Trump “Being Magnanimous” with Kim-Will He Reciprocate?

Photo: Chip Somodevilla/Getty Images
Joseph DeTrani
Former Director of the National Counterproliferation Center

On Thursday, South Korean national security adviser Chung Eui-yong announced that President Donald Trump had accepted an invitation to meet with North Korean leader Kim Jong-un, and the meeting will take place “by May” at a time and place to be determined.

This development could be referred to as a “diplomatic breakthrough,” but carries tremendous risk as well. We asked our expert Amb. Joseph DeTrani — former U.S. Special Envoy for Six Party Talks with North Korea — to comment on the upcoming Trump-Kim summit.

The risk of this meeting is that the president is giving Kim Jong-Un something up-front that Kim’s father and grandfather sought for decades and never got—a meeting with the sitting president of the United States. If nothing develops from this meeting, then he will have given that without getting anything in return. There need to be deliverables for a meeting at the president’s level.

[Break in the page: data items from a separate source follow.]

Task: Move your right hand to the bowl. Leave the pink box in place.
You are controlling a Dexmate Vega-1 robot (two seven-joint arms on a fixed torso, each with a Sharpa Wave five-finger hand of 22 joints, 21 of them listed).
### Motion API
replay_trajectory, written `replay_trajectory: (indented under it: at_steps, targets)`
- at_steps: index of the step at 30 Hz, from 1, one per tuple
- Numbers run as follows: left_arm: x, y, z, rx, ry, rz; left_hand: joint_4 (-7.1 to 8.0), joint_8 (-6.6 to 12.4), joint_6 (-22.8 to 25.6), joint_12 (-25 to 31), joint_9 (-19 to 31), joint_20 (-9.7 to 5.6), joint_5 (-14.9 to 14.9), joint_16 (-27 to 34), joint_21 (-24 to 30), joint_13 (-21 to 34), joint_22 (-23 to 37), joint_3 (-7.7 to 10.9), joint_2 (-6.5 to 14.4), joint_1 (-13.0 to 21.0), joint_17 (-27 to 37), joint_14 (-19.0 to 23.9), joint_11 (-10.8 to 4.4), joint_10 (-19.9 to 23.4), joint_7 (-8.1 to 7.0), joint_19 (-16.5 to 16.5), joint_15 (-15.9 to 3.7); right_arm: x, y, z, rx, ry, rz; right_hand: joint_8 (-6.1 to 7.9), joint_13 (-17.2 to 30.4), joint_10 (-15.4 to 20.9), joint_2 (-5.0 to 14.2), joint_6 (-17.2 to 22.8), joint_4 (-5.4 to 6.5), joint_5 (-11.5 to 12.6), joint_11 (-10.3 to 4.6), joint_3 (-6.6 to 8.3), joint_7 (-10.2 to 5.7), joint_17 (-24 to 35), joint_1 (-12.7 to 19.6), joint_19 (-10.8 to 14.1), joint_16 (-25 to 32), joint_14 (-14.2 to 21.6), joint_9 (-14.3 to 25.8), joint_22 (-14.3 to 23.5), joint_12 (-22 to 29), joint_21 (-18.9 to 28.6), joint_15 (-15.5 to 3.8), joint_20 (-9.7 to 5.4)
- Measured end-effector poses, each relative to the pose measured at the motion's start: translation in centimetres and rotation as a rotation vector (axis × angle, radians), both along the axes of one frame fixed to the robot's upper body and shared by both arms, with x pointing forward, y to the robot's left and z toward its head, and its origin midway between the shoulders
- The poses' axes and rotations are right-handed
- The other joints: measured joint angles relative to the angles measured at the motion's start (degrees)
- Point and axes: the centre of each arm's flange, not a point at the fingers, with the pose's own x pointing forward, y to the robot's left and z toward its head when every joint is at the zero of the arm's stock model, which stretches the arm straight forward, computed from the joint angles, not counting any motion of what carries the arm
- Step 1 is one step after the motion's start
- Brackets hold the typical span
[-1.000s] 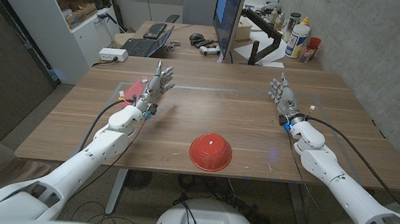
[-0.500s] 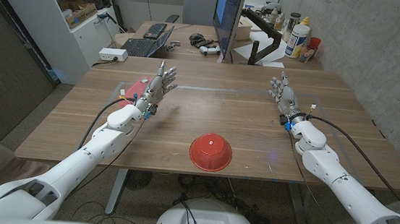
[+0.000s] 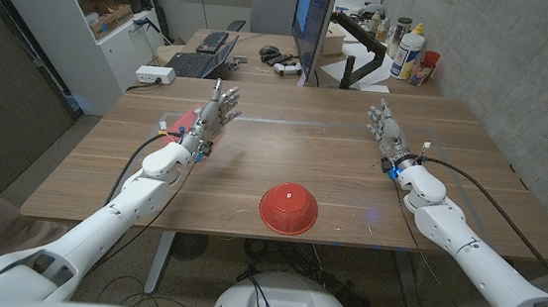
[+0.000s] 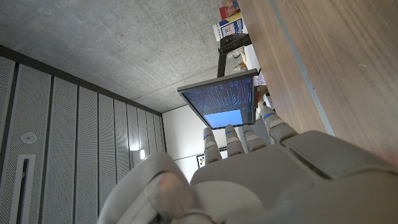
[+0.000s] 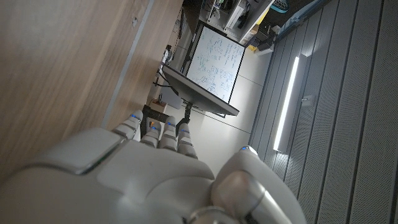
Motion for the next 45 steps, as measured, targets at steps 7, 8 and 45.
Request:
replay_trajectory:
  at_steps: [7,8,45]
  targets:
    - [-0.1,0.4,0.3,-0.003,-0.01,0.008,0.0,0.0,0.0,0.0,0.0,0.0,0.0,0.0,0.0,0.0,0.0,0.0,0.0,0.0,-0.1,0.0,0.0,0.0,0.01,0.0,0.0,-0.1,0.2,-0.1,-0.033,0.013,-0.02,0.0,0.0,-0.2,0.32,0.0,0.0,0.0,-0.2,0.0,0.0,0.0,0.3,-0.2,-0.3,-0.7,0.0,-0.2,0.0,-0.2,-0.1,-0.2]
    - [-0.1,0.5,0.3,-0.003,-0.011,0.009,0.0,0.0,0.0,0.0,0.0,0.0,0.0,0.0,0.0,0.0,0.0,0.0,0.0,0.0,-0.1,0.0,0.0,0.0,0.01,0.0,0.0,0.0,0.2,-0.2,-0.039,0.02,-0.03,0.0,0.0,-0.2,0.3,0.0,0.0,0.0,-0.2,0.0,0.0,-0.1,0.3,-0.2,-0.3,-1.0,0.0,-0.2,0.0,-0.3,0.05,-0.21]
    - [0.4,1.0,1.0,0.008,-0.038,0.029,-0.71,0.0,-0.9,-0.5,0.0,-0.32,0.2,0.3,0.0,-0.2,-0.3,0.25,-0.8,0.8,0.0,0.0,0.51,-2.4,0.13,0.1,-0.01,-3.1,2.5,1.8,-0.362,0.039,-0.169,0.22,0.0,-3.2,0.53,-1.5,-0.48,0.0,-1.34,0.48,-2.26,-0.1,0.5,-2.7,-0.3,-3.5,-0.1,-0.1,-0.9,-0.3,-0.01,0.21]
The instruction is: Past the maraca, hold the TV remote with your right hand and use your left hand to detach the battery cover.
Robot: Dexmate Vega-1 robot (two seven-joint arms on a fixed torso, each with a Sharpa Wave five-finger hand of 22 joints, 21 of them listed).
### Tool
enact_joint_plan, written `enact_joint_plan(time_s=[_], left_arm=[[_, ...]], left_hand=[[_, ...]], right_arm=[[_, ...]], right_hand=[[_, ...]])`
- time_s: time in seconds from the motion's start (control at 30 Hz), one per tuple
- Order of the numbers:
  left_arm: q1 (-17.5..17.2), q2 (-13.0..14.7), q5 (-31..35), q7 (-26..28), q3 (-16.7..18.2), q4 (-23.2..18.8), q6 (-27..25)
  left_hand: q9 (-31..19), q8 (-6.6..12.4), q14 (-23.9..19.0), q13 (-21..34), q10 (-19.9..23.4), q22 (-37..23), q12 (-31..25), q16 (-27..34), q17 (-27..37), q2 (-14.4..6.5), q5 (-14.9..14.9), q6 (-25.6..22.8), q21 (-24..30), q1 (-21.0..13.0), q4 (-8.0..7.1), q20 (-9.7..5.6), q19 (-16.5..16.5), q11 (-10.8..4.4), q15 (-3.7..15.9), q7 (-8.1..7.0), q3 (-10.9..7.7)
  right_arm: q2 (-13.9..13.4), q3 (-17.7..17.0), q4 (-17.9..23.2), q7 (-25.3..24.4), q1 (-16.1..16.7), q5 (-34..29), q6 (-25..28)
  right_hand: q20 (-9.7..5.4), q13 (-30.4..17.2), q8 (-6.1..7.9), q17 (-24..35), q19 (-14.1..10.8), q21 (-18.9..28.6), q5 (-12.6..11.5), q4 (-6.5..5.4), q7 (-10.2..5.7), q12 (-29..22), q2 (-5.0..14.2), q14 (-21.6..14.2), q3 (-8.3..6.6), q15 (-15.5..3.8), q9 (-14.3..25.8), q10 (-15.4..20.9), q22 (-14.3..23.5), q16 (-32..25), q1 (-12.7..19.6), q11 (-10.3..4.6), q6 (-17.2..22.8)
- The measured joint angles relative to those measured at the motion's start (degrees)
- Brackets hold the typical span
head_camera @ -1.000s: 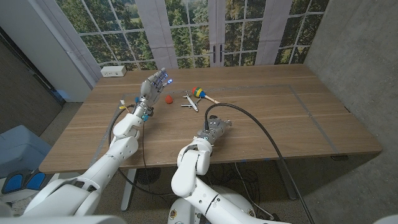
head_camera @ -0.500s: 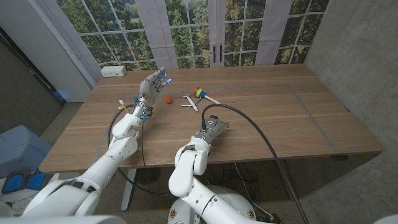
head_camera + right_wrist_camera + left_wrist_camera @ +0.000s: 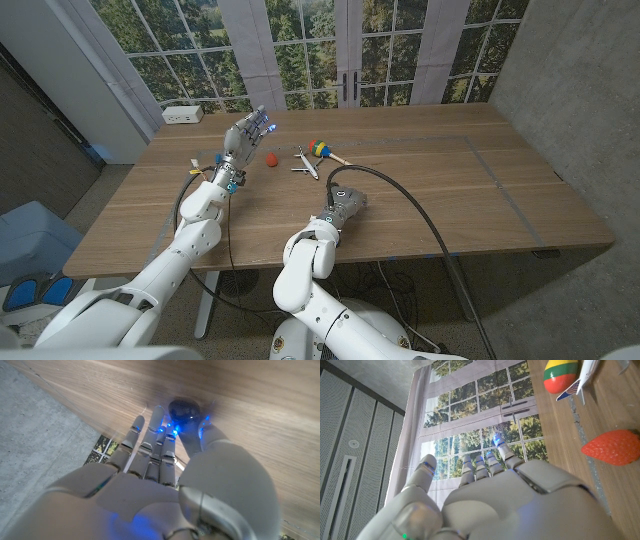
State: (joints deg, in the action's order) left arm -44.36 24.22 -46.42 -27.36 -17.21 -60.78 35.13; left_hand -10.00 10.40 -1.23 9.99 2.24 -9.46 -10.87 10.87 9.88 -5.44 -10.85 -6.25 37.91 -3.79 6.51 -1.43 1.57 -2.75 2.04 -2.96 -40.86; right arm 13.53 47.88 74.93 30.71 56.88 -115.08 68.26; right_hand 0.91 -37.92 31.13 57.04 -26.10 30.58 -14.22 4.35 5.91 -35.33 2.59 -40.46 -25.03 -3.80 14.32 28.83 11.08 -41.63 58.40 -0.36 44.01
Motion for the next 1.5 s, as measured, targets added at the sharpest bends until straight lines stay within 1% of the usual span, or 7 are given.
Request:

President Trump is being very magnanimous with Kim Jong-un, and Kim should reciprocate. Kim should commit to complete, verifiable and irreversible dismantlement of nuclear weapons programs, with a verification protocol, the details of which can be worked out after he meets with the president.

He needs to say something along the lines of, “Mr. President, I’m compared to denuclearize, I’m prepared to sign up to a verification protocol with monitors,”

In return, Kim surely will be asking for security assurances, a peace treaty and ultimately a dialogue for normal relations with the United States.

Kim may be going into this looking for a deal in which North Korea agrees to cap the program—to not produce any more nuclear weapons, or carry out missile launches and nuclear tests—rather than commit to denuclearization. North Korea may be looking to retain what they have in their arsenal, and that would be a disaster. The president should reject that.

But Kim may well push for it. He is likely feeling he is in a stronger position than his country was five or ten years ago. He’s shown the world that he has missile delivery systems that could reach as far as the United States, and he has nuclear weapons that are very significant, including the hydrogen bomb test last year. So, he’s coming to the table feeling pretty good about his nuclear and missile programs. He’s also hurting from the sanctions and the joint military exercises, which have to be intimidating.

Kim is definitely coming to the table feeling pretty good about what he’s accomplished. It’s much different from when we were negotiating in 2005 and North Korea was on the cusp of pursuing nuclear weapons but did not have them.

I want to be optimistic that Kim Jong-un would not be going this far if he wasn’t prepared to reciprocate. This is a Hail Mary pass. He threw it, and the president caught it, surprising many.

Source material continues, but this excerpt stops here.